_Instructions for the task_
Take every line in the entries that includes the word "document" and copy it.

_Records for this exercise_
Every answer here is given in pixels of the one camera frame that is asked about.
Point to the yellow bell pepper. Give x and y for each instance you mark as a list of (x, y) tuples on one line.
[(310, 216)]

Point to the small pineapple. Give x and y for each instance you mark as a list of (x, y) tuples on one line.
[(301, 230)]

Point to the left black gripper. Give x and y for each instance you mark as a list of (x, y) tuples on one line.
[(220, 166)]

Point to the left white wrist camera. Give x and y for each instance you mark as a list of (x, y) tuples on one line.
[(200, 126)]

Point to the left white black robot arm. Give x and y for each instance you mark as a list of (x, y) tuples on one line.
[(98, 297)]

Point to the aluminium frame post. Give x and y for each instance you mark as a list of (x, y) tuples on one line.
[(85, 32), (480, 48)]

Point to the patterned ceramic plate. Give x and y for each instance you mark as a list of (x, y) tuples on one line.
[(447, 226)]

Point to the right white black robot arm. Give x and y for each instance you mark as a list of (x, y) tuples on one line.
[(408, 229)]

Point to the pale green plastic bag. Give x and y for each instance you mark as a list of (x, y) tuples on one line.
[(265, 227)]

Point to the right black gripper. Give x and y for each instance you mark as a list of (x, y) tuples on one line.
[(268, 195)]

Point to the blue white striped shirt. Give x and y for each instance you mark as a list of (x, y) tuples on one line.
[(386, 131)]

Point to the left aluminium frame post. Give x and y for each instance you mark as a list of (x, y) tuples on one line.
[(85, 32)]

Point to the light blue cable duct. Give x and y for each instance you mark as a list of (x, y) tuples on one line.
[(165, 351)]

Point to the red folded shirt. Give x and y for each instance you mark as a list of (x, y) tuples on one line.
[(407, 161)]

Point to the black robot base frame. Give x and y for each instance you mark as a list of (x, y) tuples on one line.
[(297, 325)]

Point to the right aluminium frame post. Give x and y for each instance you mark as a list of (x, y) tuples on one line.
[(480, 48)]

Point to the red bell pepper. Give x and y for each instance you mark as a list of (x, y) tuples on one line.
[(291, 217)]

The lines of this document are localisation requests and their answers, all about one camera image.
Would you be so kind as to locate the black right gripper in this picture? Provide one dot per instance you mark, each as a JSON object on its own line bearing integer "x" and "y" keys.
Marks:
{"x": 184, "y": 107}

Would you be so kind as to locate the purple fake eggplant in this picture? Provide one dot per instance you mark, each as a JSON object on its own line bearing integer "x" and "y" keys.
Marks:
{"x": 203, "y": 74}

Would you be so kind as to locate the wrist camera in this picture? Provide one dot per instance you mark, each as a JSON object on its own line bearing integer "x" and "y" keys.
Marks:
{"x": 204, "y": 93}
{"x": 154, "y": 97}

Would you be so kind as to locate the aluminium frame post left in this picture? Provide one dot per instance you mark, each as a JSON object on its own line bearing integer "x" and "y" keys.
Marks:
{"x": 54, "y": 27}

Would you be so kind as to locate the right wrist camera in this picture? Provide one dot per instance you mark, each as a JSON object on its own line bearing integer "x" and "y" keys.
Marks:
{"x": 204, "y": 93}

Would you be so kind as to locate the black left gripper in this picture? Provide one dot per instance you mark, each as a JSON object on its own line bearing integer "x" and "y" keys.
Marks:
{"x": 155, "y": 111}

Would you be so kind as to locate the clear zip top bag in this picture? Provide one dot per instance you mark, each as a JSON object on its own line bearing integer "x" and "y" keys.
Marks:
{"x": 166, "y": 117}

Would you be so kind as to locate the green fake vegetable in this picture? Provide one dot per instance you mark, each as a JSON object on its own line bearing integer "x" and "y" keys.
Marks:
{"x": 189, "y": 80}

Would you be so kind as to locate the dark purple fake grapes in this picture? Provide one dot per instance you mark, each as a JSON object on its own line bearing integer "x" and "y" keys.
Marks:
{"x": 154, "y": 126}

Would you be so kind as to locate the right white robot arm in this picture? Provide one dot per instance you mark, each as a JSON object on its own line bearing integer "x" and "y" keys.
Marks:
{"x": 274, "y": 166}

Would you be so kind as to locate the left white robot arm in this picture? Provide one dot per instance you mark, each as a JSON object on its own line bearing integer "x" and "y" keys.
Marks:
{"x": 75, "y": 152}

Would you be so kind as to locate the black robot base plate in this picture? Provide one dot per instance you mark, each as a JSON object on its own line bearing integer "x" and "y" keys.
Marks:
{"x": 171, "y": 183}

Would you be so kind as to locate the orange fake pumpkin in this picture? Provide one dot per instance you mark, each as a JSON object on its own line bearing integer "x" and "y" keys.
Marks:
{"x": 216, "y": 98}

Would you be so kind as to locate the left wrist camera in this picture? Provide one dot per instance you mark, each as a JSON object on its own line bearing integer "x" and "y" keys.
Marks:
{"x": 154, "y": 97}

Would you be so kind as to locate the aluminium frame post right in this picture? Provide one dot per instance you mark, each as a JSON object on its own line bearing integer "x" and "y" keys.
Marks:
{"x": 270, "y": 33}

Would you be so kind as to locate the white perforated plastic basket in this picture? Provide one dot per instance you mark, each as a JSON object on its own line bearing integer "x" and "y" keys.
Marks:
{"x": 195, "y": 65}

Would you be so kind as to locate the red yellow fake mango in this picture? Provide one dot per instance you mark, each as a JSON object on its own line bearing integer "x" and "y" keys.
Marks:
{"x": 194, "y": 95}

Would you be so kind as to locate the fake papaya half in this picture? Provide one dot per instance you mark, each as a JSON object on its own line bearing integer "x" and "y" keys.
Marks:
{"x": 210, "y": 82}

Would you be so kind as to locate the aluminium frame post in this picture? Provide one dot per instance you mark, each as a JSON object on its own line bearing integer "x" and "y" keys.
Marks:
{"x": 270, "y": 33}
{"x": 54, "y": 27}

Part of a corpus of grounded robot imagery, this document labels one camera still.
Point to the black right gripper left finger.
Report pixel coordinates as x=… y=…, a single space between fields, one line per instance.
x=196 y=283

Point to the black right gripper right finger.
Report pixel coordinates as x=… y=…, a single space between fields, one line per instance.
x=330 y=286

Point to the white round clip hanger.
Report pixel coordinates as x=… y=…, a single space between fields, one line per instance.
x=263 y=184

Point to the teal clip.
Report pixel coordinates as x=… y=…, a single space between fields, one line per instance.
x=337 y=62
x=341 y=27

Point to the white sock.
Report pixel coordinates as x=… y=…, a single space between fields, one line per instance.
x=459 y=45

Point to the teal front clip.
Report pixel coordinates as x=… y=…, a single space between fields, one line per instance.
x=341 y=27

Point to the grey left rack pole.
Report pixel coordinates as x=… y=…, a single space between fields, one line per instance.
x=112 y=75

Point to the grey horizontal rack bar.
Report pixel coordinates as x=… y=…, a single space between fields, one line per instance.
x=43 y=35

_Problem solution_
The lines of this document are localisation requests and their answers, all about one camera image.
Part of a corpus of grounded robot imagery, this document labels one camera still.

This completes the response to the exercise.